Transcribe each record as written.

*** Opening of The data ***

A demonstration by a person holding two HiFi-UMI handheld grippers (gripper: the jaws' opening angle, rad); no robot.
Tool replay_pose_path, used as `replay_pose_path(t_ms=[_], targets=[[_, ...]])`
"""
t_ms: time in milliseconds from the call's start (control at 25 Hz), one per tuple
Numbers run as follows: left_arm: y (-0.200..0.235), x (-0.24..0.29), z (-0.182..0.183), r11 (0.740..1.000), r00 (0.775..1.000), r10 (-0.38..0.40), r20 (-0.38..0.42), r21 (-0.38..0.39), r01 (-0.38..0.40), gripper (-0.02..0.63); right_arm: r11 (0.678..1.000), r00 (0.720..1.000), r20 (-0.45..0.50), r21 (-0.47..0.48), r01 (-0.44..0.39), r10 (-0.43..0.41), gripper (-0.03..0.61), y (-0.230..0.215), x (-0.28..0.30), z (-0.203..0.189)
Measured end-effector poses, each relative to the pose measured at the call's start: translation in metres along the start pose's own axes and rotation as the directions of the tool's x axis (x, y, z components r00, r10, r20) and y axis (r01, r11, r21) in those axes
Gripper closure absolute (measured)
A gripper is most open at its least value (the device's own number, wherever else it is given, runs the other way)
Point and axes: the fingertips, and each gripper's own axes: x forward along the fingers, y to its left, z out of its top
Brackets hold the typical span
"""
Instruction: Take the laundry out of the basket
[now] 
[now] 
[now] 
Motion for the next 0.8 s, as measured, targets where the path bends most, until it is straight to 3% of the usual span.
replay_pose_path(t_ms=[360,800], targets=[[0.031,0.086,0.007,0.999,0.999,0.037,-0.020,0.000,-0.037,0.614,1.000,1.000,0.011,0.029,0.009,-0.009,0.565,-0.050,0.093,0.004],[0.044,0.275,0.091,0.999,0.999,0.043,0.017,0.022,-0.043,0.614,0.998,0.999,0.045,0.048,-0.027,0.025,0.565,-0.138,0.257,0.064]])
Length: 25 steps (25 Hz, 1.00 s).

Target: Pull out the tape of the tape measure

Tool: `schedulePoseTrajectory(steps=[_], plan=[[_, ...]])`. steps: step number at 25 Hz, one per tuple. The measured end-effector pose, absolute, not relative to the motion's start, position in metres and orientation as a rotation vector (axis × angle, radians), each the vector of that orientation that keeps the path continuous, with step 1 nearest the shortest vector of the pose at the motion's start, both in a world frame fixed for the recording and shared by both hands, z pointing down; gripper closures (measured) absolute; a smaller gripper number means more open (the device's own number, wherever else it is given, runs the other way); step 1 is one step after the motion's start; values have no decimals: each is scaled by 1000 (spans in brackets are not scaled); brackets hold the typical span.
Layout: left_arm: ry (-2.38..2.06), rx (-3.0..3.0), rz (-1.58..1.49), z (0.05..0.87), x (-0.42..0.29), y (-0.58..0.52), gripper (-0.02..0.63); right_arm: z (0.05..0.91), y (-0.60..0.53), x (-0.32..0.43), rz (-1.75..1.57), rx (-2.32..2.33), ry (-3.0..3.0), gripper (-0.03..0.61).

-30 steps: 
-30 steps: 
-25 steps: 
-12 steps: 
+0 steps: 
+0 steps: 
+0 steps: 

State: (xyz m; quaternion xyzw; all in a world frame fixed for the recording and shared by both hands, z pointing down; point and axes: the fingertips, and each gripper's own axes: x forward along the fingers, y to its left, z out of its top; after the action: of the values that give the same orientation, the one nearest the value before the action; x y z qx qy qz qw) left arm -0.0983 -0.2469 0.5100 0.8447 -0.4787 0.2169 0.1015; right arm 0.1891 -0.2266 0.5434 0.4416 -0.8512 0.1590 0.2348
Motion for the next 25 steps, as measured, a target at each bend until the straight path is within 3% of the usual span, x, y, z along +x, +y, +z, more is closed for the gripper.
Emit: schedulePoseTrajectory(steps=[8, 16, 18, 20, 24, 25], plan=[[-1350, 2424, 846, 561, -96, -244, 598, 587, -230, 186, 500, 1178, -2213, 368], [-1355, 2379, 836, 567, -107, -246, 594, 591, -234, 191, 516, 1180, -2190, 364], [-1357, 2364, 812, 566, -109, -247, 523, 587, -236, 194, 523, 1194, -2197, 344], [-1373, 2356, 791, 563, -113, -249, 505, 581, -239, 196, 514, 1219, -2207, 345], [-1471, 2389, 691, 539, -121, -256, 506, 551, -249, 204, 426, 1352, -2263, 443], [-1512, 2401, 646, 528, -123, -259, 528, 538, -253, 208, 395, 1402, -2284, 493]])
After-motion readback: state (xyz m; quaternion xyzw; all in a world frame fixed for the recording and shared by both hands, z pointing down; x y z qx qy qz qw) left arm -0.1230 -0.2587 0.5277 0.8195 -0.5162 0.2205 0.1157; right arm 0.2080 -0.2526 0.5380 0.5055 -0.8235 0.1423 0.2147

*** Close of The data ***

## Response area
A demonstration by a person holding two HiFi-UMI handheld grippers (gripper: the jaws' opening angle, rad); no robot.
Tool replay_pose_path, used as `replay_pose_path(t_ms=[_], targets=[[_, ...]])`
"""
t_ms: time in milliseconds from the call's start (control at 25 Hz), one per tuple
Numbers run as follows: left_arm: y (-0.200..0.235), x (-0.24..0.29), z (-0.182..0.183), r11 (0.740..1.000), r00 (0.775..1.000), r10 (-0.38..0.40), r20 (-0.38..0.42), r21 (-0.38..0.39), r01 (-0.38..0.40), gripper (-0.02..0.63); right_arm: r11 (0.678..1.000), r00 (0.720..1.000), r20 (-0.45..0.50), r21 (-0.47..0.48), r01 (-0.44..0.39), r10 (-0.43..0.41), gripper (-0.03..0.61), y (-0.230..0.215), x (-0.28..0.30), z (-0.203..0.189)
Measured end-effector poses, each relative to the pose measured at the call's start: translation in metres along the start pose's own axes and rotation as the directions of the tool's x axis (x, y, z components r00, r10, r20) and y axis (r01, r11, r21) in those axes
Gripper closure absolute (measured)
A gripper is most open at its least value (the device's own number, wherever else it is given, runs the other way)
Point and axes: the fingertips, and each gripper's own axes: x forward along the fingers, y to its left, z out of its top
Brackets hold the typical span
"""
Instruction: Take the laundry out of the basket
[now] 
[now] 
[now] 
Motion for the next 0.8 s, as measured, targets where the path bends most, until it is straight to 3% of the usual span.
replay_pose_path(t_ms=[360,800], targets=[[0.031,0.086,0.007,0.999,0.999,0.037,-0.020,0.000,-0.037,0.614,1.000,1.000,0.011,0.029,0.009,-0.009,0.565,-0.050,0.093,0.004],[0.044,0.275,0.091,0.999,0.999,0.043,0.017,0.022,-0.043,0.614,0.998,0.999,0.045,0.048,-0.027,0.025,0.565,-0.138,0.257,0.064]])
Length: 25 steps (25 Hz, 1.00 s).

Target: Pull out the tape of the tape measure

Tool: `schedulePoseTrajectory(steps=[_], plan=[[_, ...]])`. steps: step number at 25 Hz, one per tuple. The measured end-effector pose, absolute, not relative to the motion's start, position in metres and orientation as a rotation vector (axis × angle, radians), each the vector of that orientation that keeps the path continuous, with step 1 nearest the shortest vector of the pose at the motion's start, both in a world frame fixed for the recording and shared by both hands, z pointing down; gripper closures (measured) absolute; a smaller gripper number means more open (the device's own number, wherever else it is given, runs the other way); step 1 is one step after the motion's start; values have no decimals: each is scaled by 1000 (spans in brackets are not scaled); brackets hold the typical span.
Layout: left_arm: ry (-2.38..2.06), rx (-3.0..3.0), rz (-1.58..1.49), z (0.05..0.87), x (-0.42..0.29), y (-0.58..0.52), gripper (-0.02..0.63); right_arm: z (0.05..0.91), y (-0.60..0.53), x (-0.32..0.43), rz (-1.75..1.57), rx (-2.32..2.33), ry (-3.0..3.0), gripper (-0.03..0.61).

-30 steps: 
-30 steps: 
-25 steps: 
-12 steps: 
+0 steps: 
+0 steps: 
+0 steps: 

State: (xyz m; quaternion xyzw; all in a world frame fixed for the recording and shared by both hands, z pointing down; point and axes: the fingertips, and each gripper's own axes: x forward along the fingers, y to its left, z out of its top; after the action: of the values that give the same orientation, the one nearest the value before the action; x y z qx qy qz qw) left arm -0.0983 -0.2469 0.5100 0.8447 -0.4787 0.2169 0.1015; right arm 0.1891 -0.2266 0.5434 0.4416 -0.8512 0.1590 0.2348
Motion for the next 25 steps, as measured, a target at each bend until the straight path is within 3% of the usual span, x, y, z along +x, +y, +z, more is closed for the gripper.
Emit: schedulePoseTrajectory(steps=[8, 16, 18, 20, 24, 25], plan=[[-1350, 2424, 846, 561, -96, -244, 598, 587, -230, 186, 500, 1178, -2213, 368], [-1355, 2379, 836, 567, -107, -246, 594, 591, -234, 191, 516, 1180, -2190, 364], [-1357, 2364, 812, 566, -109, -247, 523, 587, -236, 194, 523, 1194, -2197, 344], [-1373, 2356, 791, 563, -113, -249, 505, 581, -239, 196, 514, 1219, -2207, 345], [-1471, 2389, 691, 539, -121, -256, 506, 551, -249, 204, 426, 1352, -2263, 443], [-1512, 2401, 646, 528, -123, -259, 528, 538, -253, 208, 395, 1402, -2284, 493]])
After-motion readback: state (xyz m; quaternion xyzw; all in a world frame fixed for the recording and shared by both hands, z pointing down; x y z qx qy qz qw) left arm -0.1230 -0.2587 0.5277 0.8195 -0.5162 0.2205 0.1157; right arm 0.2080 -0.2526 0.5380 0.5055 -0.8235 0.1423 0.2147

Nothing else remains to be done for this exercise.